To do >>
Of all the entries below, only the lines from the one with "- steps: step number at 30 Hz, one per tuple" up to and including the one with "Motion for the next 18" are to be duplicated exactly.

(Dataset excerpts)
+ + + + +
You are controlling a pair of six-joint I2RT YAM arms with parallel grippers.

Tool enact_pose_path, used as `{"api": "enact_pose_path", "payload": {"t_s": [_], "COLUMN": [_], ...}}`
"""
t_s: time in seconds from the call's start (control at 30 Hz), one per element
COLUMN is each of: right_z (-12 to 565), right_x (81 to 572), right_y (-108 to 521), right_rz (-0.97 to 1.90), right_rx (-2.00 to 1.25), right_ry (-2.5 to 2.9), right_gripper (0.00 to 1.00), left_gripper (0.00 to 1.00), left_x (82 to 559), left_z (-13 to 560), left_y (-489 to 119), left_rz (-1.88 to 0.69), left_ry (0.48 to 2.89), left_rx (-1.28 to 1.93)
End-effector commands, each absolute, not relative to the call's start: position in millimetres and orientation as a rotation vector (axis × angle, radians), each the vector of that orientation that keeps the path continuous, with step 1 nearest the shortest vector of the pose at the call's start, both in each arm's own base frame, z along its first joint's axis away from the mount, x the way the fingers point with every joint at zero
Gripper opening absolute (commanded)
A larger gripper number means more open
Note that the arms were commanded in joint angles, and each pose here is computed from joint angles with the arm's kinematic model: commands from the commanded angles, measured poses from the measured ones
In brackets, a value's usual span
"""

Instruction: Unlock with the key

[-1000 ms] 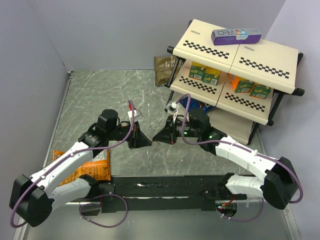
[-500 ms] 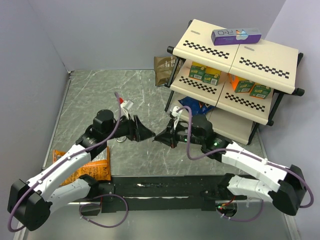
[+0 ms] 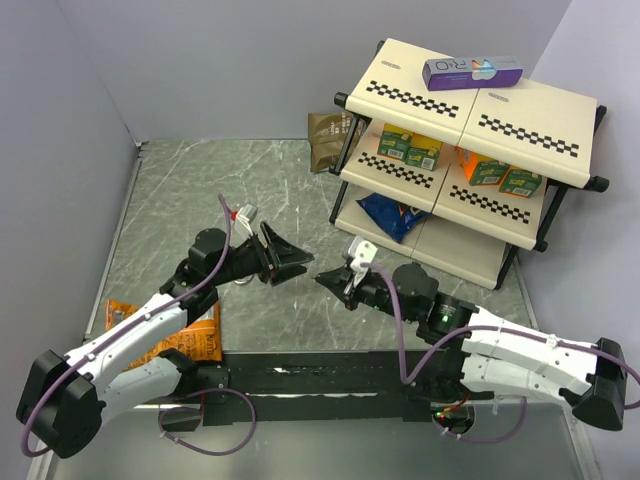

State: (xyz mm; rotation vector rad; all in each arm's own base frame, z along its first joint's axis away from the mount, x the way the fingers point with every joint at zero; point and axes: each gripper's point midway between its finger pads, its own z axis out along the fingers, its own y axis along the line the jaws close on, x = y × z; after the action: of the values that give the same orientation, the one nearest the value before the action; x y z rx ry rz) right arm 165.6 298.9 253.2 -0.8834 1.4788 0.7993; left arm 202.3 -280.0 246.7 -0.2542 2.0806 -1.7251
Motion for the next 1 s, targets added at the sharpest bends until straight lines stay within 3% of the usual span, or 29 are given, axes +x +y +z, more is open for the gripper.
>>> {"api": "enact_pose_path", "payload": {"t_s": [0.0,0.33,0.97], "right_z": [274.4,268.1,251.8], "right_x": [176.5,176.4,175.7], "right_y": [295.2,303.7,312.2], "right_rz": [0.605,0.382,0.205], "right_rx": [-0.84,-0.869,-1.009], "right_ry": [1.377,1.326,1.292], "right_gripper": [0.0,0.0,0.0], "left_gripper": [0.74,0.7,0.35], "left_x": [200.8,188.2,183.0], "left_z": [254.1,254.7,244.1], "left_y": [-286.0,-310.4,-307.9], "left_rz": [-1.846,-1.867,-1.791], "left_ry": [2.06,2.187,2.262], "left_rx": [-0.35,-0.239,-0.197]}}
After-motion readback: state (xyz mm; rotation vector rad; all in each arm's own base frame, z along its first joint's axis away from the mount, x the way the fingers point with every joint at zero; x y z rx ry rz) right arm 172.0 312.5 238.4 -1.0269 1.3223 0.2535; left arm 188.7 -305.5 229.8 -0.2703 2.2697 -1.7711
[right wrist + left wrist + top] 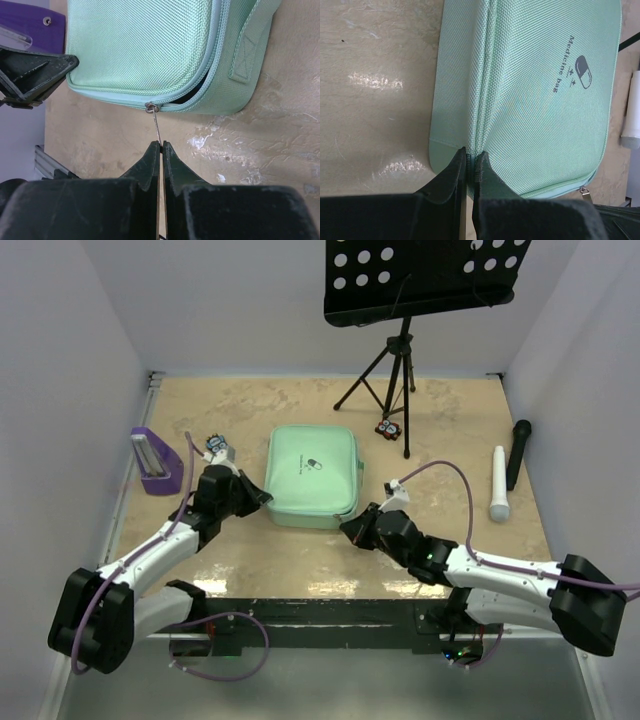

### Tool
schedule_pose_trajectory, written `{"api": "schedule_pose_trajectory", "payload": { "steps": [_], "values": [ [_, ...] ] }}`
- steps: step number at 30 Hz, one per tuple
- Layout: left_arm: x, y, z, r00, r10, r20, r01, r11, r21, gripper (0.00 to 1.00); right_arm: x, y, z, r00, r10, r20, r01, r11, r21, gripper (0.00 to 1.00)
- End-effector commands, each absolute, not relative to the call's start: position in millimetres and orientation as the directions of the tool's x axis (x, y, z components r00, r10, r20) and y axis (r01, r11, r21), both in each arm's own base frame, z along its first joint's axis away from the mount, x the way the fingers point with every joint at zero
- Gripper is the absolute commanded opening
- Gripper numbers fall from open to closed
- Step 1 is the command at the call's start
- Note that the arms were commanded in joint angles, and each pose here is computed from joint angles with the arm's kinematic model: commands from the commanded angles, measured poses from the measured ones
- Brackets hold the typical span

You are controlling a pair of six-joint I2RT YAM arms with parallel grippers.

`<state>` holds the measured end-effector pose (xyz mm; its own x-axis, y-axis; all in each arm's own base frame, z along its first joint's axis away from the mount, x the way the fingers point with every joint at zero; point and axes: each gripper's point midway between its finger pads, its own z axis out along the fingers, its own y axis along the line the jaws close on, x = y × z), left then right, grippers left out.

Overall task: Organize the medicine kit
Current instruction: Zip the medicine box at the center of the board.

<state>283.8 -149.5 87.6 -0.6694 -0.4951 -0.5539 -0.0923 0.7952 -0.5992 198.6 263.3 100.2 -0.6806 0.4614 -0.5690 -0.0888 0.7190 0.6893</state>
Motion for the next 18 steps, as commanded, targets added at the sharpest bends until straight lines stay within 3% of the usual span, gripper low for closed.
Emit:
{"api": "schedule_pose_trajectory", "payload": {
  "steps": [1,18],
  "values": [
    [286.6,-87.7,59.8,-0.606,-0.486,-0.630,-0.267,0.870,-0.414,0.00,195.3,240.4,76.9,-0.677,0.459,-0.575,-0.011,0.775,0.632,0.00],
    [314.6,-79.1,93.4,-0.570,-0.474,-0.671,-0.245,0.878,-0.412,0.00,197.0,242.1,83.9,-0.668,0.450,-0.592,-0.039,0.774,0.632,0.00]
  ]
}}
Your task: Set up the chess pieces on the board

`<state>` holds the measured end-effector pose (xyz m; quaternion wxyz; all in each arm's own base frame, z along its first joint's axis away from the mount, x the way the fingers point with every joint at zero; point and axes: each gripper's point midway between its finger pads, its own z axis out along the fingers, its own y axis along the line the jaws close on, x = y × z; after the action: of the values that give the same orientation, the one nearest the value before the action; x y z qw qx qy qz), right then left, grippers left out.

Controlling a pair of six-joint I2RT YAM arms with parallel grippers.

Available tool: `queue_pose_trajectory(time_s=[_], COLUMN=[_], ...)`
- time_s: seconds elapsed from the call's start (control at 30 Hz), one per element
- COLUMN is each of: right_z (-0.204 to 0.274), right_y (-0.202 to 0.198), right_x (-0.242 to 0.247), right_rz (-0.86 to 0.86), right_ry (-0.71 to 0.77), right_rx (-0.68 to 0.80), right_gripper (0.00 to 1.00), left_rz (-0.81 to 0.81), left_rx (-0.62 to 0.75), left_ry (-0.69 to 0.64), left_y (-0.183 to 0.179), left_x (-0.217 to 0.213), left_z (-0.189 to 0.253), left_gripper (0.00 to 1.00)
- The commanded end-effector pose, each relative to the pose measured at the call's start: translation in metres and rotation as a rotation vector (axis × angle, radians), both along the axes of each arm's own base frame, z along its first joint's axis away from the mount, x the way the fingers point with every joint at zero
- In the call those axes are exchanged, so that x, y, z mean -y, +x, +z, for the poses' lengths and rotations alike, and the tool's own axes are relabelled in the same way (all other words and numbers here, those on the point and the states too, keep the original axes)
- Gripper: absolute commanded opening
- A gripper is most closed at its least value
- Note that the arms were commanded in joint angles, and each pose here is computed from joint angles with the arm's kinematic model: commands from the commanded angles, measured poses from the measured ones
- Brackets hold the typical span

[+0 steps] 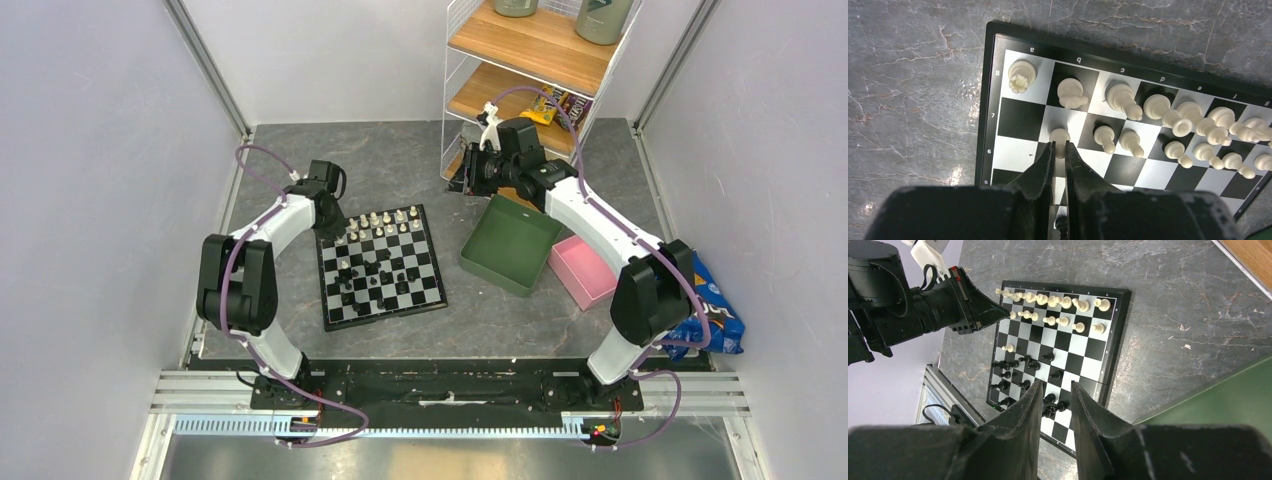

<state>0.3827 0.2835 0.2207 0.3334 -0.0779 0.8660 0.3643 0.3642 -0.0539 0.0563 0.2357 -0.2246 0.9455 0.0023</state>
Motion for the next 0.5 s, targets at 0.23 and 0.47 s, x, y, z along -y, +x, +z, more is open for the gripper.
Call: queue_pose_trajectory(time_s=[0.23,0.47], right_z=[0.0148,0.0118], right_y=[0.0091,0.0103], right_x=[-0.0036,-0.0053], right_rz=[0.011,0.015], right_ry=[0.041,0.046], right_rx=[0.03,0.016], right_gripper=[0.34,0.34], left_rz=[-0.007,-0.001], left_rx=[0.004,0.027], left_ry=[0.023,0.021], left_y=[0.0079,0.0118], left_x=[-0.0006,-0.0004], left_z=[-0.0083,-0.0044], left_gripper=[0.09,0.11])
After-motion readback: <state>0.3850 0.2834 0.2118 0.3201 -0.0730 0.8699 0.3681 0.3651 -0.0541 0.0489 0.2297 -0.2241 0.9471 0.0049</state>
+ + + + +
Reply to the task >>
- steps: step number at 30 Hz, one per tuple
- Layout: left_arm: x, y, z, r00, r10, r20, r01, r11, r21, gripper (0.00 to 1.00); right_arm: x, y, z, r00, r10, r20, r01, r11, r21, gripper (0.00 to 1.00)
- End-effector commands, each absolute, not relative to the call's start: position in millimetres and orientation as the directions of the tool's x axis (x, y, z components r00, r10, r20) and y axis (r01, r11, r21), both in each arm's own base frame, z along its first joint's axis away from the mount, x the way the fingers point with every joint at zero
- Gripper is the absolute commanded opening
- Gripper numbers fall from open to closed
- Step 1 is the command at the call's start
- Note that the arms were commanded in joint angles, and each pose here is computed from joint angles with the arm's kinematic model: commands from the commanded angles, measured poses from the measured ones
- Brackets hold the typical span

You are controlling a pair of six-joint I2RT YAM arms with parallel grippers.

`<state>` holds the measured end-effector pose (xyz mm; its own x-axis, y-axis; all in each arm's own base frame, z along its first joint's axis away from the mount, x the way the fingers point with every joint at zero; point and axes: each gripper's point midway between its finger pads, its own z axis out along the fingers, its own y axis along the line the jaws close on, x = y × z), left then right, grippers left out.

Overall task: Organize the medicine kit
Current instruction: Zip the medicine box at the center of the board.

<state>283.8 -149.5 87.6 -0.6694 -0.4951 -0.5539 -0.0923 0.7952 -0.5992 198.6 263.3 100.2 -0.6806 0.4614 -0.5690 -0.0888 0.7190 0.6893</state>
Motion for the next 18 steps, as commanded, targets added at the sharpest bends until straight lines stay within 3% of the usual span, gripper low for closed.

The generated output is now complete.